Exactly the lines from the one with "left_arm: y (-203" through the last line of the listing must be given again.

□ □ □ □ □ □ □

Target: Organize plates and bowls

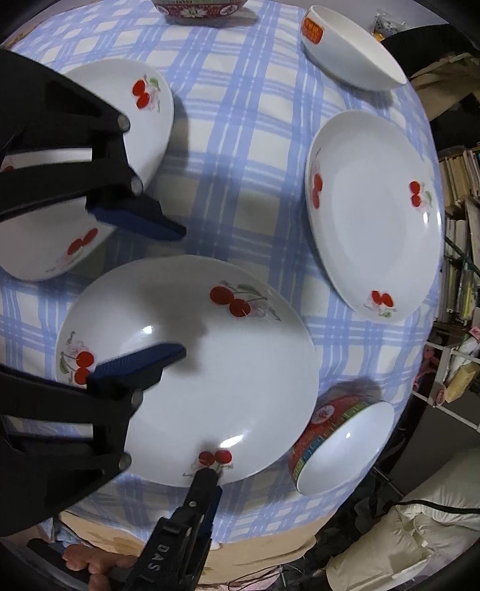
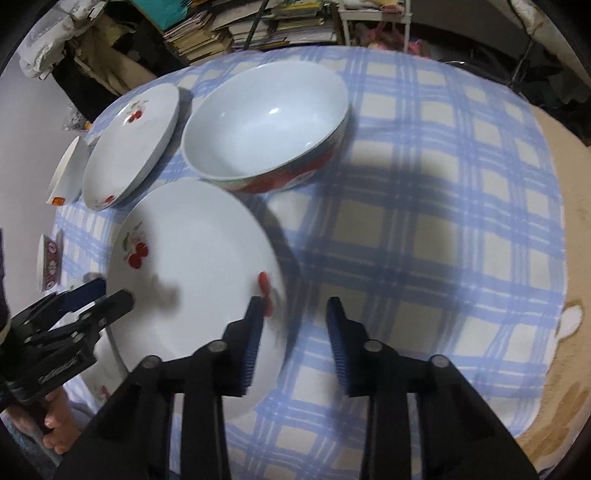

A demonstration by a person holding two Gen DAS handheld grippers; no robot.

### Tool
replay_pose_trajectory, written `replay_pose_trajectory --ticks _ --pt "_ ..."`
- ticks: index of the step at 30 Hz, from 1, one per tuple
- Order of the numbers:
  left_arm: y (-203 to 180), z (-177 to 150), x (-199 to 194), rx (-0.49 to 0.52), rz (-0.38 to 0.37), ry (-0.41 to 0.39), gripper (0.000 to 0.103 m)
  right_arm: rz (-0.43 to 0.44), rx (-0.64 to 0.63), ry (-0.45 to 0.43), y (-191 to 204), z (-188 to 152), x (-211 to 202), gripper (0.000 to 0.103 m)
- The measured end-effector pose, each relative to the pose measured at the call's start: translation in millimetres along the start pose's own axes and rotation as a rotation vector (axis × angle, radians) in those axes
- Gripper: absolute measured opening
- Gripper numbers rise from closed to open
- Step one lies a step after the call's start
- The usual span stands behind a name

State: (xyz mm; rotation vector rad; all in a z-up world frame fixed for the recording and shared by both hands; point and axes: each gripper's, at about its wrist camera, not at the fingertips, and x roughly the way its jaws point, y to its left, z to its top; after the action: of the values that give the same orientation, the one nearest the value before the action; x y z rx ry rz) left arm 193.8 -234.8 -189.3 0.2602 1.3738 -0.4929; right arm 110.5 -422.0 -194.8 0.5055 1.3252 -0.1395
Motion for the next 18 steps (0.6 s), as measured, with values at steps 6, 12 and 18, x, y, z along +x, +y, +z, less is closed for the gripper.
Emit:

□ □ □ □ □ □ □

### [Expected output]
  left_arm: y (-203 to 180), z (-177 to 150), x (-199 to 194), rx (-0.49 to 0.52), rz (-0.38 to 0.37), ry (-0.41 to 0.39), gripper (0.000 to 0.103 m)
  right_arm: rz (-0.43 to 0.44), rx (-0.64 to 0.63), ry (-0.45 to 0.43), y (-191 to 204), z (-188 to 152), x (-211 to 202), gripper (0.000 to 0.103 m)
- The measured end-effector pose, each relative to the pose measured at the call's start: translation in millimetres along the start pose's own axes and rotation as a rotation vector (axis × angle, radians) in those axes
- Gripper: absolute measured opening
- Gripper numbers rise from closed to open
- Step one lies a step after the call's start
- The usual span stands behind a name

State: (xyz mm; rotation vector rad; all in a z-up world frame fixed for the recording and shared by both hands; point and axes: each gripper's, at about its wrist camera, not at the fingertips, and x roughly the way its jaws point, y to its left, z to its top; after the action: of the values that give the same orientation, the one nearest the value before the action; x y z rx ry rz) left arm 193.8 -234.8 -189.3 0.2602 1.3738 -0.4929; right arm 110.5 -422.0 -194.8 0.5055 1.3252 -0.1395
Motion for the next 18 steps (0.6 s), as measured, with values at steps 6, 12 and 18, x, y, z along +x, +y, +z, less is closed for the gripper.
Emit:

Nothing further is required of this output.